You will learn the true measure of love — the steadfast, undying kind that says, “It doesn’t matter where we are or what we do, or how life treats us as long as we are together.” Respect this always. It is the most precious gift any living soul can give another. You will not find it often among the human race.


And you will learn humility. The look in my dog’s eyes often made me feel ashamed. Such joy and love at my presence. She saw not some flawed human who could be cross and stubborn, moody or rude, but only her wonderful companion. Or maybe she saw those things and dismissed them as mere human foibles, not worth considering, and so chose to love me anyway.

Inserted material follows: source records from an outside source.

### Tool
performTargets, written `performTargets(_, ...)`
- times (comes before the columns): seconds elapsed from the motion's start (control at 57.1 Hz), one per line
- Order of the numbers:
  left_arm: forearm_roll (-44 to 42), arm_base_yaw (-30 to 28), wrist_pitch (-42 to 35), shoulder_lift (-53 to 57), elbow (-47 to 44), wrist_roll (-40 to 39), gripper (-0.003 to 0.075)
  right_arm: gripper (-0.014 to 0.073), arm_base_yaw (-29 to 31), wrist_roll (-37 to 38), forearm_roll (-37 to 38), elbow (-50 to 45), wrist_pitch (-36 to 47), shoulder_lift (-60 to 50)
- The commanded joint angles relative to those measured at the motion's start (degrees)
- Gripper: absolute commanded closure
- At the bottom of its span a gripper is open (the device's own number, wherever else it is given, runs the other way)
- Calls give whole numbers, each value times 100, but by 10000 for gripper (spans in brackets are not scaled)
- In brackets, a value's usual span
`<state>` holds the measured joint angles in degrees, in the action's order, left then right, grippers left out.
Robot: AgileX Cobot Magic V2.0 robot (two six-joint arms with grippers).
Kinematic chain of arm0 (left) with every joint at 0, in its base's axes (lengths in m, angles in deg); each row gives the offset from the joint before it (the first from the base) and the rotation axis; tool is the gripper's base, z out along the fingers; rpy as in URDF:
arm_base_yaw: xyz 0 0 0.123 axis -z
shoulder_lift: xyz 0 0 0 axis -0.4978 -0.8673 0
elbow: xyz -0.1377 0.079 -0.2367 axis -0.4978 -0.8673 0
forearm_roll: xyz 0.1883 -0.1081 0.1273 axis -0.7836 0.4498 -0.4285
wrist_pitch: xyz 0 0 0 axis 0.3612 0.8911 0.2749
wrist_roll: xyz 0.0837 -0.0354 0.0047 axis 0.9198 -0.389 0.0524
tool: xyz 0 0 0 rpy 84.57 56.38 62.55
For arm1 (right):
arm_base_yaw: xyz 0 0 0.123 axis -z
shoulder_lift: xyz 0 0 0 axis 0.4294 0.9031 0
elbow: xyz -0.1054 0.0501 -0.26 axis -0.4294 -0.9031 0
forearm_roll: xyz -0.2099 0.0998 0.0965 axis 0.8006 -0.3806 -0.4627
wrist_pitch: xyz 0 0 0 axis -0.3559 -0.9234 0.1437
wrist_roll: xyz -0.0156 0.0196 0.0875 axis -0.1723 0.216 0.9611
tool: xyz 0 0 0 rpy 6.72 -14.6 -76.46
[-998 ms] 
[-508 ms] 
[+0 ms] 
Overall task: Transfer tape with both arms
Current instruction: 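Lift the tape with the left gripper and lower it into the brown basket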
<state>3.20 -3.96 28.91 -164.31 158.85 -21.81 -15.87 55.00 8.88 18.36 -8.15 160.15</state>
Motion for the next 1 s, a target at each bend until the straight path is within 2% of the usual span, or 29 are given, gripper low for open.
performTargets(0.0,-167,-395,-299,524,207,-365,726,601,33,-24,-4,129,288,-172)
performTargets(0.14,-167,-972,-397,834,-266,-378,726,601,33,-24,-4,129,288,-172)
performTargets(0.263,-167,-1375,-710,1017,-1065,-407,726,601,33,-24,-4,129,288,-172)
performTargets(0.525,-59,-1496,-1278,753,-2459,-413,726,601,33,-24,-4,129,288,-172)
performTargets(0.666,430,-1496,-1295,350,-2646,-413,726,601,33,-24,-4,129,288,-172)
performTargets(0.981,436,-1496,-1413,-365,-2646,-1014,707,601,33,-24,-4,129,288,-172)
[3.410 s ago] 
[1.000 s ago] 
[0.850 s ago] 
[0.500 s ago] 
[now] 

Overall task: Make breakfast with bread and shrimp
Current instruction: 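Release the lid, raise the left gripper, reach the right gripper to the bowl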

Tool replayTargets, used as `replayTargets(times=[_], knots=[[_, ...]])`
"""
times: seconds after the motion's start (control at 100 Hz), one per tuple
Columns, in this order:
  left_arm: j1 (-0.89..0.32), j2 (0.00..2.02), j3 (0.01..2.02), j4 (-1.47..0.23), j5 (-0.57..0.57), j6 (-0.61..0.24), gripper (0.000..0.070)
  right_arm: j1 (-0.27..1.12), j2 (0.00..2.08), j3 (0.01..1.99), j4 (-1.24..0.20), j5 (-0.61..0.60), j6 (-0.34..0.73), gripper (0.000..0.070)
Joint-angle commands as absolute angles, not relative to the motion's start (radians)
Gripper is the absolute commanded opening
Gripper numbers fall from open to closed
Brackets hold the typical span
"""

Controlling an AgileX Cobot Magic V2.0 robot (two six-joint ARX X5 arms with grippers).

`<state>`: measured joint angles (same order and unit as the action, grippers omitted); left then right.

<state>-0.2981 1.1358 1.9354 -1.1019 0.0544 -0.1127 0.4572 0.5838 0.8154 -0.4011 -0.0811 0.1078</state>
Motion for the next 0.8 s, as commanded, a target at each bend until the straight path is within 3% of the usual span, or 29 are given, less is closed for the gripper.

If you pay attention and learn well, when the journey is done, you will not be just a better person, but the person your pet always knew you to be — the one they were proud to call beloved friend.


I must caution you that this journey is not without pain. Like all paths of true love, the pain is part of loving. For as surely as the sun sets, one day your dear animal companion will follow a path you cannot yet go down. And you will have to find the strength and love to let them go. A pet’s time on earth is far too short — especially for those that love them. We borrow them, really, just for awhile, and during those brief years they are generous enough to give us all of their love — every inch of their spirit and heart, until one day there is nothing left.


The cat that only yesterday was a kitten is all too soon old and frail and sleeping in the sun. The young pup of boundless energy wakes up stiff and lame, the muzzle now gray. Deep down we somehow always knew this journey would end. We knew that if we gave our hearts they would be broken. But give them we must for it is all they ask in return. When the time comes, and the road curves ahead to a place we cannot see, we give one final gift and let them run on ahead — young and whole once more.


“Godspeed, good friend,” we say, until our journey comes full circle and our paths cross again.